Output, word for word, the lines of this listing that fall between the line with "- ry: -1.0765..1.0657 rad" and the line with "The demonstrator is", counting both of those lines, and no others.

- [Given information]:
━━━━━━━━━━

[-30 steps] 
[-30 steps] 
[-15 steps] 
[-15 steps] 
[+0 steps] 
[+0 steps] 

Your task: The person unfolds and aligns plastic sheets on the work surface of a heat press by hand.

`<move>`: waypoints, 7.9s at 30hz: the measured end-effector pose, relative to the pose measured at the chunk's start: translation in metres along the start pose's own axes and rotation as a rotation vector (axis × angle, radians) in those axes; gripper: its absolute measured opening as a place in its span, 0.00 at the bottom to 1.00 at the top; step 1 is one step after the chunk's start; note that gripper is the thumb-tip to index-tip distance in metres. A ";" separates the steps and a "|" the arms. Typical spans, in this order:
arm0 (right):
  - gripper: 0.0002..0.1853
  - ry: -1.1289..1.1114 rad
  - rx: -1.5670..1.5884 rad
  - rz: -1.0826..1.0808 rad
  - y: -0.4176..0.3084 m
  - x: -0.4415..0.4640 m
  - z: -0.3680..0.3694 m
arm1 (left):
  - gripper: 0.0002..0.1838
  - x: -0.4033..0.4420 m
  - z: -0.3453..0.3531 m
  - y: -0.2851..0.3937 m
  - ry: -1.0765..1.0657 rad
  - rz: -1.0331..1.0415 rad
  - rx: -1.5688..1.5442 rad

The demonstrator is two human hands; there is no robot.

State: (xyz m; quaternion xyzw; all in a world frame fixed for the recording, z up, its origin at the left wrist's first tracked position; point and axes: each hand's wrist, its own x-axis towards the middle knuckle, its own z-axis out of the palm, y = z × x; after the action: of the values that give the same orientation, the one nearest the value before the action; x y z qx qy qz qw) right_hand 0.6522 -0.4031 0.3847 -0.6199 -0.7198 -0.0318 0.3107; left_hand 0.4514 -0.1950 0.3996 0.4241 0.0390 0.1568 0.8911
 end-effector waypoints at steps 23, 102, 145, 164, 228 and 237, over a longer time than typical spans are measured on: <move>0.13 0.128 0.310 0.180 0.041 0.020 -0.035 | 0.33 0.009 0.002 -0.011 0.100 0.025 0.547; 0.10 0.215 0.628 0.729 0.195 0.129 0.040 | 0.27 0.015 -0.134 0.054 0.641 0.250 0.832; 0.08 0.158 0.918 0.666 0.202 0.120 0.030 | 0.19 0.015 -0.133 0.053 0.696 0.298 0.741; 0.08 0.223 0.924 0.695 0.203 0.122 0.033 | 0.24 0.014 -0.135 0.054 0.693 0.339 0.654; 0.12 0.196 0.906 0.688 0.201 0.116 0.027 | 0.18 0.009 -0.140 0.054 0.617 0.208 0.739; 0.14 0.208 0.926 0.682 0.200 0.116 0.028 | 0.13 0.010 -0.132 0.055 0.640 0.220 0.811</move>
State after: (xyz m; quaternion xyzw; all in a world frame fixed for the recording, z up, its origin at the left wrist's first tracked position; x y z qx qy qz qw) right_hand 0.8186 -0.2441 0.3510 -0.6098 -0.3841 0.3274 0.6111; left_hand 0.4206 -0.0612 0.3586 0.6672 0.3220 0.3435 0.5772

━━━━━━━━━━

- [Problem solution]:
  - ry: -1.0765..1.0657 rad
  - rz: -1.0331..1.0415 rad
  - rx: -1.5688..1.5442 rad

The demonstrator is two human hands; there is no robot.

No further output is expected.